Evaluation campaign is over! Final results here

Ontology Alignment Evaluation Initiative

2011 Campaign

The increasing number of methods available for schema matching/ontology integration necessitate to establish a consensus for evaluation of these methods. Since 2004, OAEI organizes evaluation campaigns aiming at evaluating ontology matching technologies.

The OAEI 2011 campaign is associated to the ISWC Ontology matching workshop to be held in Bonn, Germany in October 24, 2011.

Problems

The 2011 campaign introduces a new evaluation modality in association with the SEALS project. Its goal is to provide more automation to the evaluation and more direct feedback to the participants. The concerned datasets are benchmark, conference and anatomy. Participants in this modality must follow the specific instructions for participation.

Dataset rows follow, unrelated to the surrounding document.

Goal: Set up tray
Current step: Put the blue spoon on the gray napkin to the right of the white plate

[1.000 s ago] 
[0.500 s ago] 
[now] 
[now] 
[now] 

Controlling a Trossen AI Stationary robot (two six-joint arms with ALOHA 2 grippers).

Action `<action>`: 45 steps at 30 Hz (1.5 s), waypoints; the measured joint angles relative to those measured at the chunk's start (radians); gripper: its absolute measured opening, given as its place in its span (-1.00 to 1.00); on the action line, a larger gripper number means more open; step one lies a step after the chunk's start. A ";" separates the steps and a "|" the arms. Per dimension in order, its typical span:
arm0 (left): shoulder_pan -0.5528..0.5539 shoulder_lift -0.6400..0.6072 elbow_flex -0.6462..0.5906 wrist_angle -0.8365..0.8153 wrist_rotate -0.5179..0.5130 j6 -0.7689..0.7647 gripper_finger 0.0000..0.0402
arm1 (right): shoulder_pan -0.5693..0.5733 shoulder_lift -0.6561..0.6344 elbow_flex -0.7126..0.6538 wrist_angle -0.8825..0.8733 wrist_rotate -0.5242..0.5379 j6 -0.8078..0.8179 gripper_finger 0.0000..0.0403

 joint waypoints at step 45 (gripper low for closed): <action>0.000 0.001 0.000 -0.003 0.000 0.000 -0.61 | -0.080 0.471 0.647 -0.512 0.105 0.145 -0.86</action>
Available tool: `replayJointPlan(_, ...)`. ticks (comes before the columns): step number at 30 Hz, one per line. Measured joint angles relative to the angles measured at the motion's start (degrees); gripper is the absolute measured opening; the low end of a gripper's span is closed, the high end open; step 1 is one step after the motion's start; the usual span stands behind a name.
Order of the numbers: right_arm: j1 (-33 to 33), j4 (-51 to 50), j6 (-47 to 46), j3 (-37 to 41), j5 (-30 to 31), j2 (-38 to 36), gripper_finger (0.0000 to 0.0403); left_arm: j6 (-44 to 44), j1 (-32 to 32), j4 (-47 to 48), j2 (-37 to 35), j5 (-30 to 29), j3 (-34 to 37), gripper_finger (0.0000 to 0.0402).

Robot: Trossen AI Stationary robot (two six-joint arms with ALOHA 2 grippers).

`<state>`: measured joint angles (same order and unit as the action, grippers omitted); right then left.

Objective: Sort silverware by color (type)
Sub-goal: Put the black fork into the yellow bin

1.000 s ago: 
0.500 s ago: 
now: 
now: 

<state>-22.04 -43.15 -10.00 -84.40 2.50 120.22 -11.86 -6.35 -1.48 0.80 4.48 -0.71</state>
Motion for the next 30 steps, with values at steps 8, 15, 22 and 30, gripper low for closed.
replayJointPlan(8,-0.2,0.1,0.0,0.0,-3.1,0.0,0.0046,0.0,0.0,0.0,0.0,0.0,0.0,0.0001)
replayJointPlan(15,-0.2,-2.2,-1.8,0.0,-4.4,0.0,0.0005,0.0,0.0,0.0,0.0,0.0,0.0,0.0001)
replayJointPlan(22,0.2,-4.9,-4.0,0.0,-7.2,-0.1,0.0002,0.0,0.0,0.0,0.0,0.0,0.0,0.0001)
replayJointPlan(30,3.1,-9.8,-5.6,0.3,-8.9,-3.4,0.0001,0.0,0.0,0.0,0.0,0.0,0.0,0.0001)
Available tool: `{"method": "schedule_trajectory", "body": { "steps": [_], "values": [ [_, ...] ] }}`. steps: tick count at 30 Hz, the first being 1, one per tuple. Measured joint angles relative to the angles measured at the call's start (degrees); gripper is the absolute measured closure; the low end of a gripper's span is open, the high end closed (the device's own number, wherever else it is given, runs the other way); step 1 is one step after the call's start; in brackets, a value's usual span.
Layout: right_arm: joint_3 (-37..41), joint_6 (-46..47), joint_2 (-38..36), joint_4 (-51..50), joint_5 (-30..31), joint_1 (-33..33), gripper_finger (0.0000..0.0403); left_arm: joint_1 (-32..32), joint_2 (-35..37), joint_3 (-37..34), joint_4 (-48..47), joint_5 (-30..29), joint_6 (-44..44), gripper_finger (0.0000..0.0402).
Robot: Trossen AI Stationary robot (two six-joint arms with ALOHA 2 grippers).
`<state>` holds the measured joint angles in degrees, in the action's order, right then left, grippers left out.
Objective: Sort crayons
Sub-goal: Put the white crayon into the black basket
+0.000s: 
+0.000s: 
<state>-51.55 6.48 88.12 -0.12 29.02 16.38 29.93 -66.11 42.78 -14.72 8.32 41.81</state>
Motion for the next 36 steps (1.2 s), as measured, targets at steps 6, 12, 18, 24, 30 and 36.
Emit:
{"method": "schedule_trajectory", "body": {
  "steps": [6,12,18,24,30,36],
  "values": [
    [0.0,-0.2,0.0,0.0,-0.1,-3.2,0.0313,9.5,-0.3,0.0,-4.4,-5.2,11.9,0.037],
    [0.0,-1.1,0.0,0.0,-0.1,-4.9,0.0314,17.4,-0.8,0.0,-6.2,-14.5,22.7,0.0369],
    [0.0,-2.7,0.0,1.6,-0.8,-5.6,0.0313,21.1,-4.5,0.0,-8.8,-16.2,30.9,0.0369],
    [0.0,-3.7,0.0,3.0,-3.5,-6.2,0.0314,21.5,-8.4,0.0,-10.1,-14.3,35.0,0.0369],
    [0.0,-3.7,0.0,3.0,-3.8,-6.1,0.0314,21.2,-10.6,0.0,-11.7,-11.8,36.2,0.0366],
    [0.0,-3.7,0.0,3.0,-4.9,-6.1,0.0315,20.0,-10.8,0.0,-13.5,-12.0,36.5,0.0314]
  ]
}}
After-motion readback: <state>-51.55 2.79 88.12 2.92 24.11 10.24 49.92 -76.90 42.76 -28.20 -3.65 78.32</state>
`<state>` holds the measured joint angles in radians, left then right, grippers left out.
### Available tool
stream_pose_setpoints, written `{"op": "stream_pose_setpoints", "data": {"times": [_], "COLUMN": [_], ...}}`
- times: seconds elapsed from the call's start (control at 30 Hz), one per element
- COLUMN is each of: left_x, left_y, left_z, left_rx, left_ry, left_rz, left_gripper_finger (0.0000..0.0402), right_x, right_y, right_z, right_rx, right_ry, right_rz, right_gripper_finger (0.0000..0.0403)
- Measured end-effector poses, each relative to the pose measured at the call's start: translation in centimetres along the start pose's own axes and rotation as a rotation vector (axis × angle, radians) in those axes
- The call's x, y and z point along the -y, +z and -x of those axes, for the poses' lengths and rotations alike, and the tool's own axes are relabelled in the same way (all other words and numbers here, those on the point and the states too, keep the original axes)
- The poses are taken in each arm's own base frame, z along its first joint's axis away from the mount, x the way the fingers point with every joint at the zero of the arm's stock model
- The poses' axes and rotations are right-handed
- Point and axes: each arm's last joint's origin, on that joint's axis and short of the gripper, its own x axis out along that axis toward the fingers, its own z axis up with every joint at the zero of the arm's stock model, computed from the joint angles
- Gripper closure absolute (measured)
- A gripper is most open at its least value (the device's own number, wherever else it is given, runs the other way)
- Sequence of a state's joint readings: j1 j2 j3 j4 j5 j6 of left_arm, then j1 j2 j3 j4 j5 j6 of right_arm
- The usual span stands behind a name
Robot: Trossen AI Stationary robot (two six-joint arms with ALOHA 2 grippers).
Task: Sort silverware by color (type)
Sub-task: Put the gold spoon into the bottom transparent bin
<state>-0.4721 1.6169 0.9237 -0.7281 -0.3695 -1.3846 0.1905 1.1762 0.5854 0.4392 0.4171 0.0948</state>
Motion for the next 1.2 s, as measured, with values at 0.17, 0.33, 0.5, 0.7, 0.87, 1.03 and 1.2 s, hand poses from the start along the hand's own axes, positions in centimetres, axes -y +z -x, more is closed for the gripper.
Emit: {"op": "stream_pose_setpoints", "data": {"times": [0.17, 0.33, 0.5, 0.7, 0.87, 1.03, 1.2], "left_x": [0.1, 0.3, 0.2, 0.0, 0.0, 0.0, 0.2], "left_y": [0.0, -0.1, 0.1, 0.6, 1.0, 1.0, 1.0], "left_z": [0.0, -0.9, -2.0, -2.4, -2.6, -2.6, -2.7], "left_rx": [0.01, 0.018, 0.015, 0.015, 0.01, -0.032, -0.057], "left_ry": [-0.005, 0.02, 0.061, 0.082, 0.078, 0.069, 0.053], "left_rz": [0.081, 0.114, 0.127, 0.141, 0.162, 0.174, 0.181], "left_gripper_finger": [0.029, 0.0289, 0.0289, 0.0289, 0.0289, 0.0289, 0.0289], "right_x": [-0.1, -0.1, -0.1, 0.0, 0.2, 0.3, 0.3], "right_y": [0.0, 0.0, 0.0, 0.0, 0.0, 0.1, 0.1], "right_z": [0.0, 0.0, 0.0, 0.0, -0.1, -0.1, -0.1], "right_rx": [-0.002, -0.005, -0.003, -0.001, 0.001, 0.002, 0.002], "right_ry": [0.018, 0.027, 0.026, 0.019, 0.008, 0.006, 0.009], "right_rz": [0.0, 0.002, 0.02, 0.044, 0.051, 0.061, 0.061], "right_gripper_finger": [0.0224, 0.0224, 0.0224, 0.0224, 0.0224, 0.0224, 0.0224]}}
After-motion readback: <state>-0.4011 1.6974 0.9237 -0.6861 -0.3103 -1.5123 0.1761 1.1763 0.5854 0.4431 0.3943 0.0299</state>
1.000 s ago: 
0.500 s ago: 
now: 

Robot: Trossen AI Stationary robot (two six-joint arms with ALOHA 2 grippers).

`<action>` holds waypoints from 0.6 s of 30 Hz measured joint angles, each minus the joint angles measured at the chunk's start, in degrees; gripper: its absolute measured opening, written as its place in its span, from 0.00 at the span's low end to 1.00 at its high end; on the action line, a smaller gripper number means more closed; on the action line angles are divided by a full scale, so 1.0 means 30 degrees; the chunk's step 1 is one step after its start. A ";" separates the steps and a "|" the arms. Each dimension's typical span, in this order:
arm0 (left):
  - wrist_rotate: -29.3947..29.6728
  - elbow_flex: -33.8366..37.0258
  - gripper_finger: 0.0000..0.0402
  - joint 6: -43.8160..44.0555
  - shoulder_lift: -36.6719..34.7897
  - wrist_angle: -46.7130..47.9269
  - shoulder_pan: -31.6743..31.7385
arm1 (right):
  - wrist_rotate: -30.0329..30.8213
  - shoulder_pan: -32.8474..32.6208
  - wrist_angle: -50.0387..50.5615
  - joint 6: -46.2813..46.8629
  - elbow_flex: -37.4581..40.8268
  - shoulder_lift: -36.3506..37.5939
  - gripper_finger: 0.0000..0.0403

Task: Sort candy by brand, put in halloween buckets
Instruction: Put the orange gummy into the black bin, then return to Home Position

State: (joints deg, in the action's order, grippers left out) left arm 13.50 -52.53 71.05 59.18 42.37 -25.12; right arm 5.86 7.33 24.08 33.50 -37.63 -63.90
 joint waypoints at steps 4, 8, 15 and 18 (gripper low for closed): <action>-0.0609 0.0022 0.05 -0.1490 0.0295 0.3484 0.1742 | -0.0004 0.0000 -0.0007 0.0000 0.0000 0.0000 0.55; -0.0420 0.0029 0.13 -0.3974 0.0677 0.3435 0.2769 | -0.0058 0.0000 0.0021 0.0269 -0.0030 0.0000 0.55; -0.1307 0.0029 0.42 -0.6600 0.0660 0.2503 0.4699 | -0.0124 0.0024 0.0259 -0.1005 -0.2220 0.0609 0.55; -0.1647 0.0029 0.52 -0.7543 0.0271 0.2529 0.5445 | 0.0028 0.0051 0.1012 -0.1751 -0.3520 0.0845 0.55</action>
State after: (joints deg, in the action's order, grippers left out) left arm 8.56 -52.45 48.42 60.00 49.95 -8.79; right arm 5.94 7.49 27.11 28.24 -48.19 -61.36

Comparison track: benchmark

Like in previous campaigns, a systematic benchmark series has to be matched. The goal of this benchmark series is to identify the areas in which each alignment algorithm is strong and weak. The test is based on one particular ontology altered in a systematic way. In 2011, we will use automatically generated datasets on the same mode but with a non disclosed ontology.

Expressive ontologies

anatomy: The anatomy real world case is about matching the Adult Mouse Anatomy (2744 classes) and the NCI Thesaurus (3304 classes) describing the human anatomy.
conference: The goal of this track is to find all correct correspondences within a collection of ontologies describing the domain of organising conferences (the domain being well understandable for every researcher). Additionally, 'interesting correspondences' are also welcome. Results will be evaluated automatically against reference alignment and by data-mining and logical reasoning techniques. Sample of correspondences and 'interesting correspondences' will be evaluated manually.

Oriented matching

The track provides two datasets of real ontologies taken from a) Academia (alterations of ontologies from the benchmark series corpus of the OAEI contest), b) Course catalogs (alterations of ontologies concerning courses in the universities of Cornell and Washington). The alterations aim to introduce additional subsumption mappings between classes that cannot be inferred via reasoning. For each pair of ontologies the dataset provides reference alignments for both equivalence and subsumption mappings. The aim is to evaluate tools for their ability to (a) compute class equivalences and subsumptions, (b) compute class subsumptions without computing any equivalences, and (c) compute class subsumptions and non-class equivalences.

Model matching

This dataset aims at comparing model matching tools from the Model-Driven Engineering (MDE) community on ontologies. In order, to compare model matchers to ontology matchers, the test cases are available in two formats: OWL and Ecore. The model to be matched have been automatically derived from a model-based repository.

Instance matching

The instance data matching track aims at evaluating tools able to identify similar instances among different RDF and OWL datasets. It features Web datasets, as well as a generated benchmark. Instance matching at OAEI 2011 is focused on RDF and OWL data in the context of the Semantic Web. Participants will be asked to execute their algorithms against various datasets and their results will be evaluated by comparing them with a pre-defined reference alignment. Participating systems are free to use any combination of matching techniques and background knowledge. Results, in the alignment format, will be evaluated according to standard precision and recall metrics. This year there are two tasks:

Interlinking New-York Times Data: Participants are requested to re-build the links among the NYT dataset itself, and to the external data sources DBPedia, Geonames and Freebase.
Synthetic Freebase data: Participants should match synthetic data generated from Freebase, in the same style as for the benchmark task.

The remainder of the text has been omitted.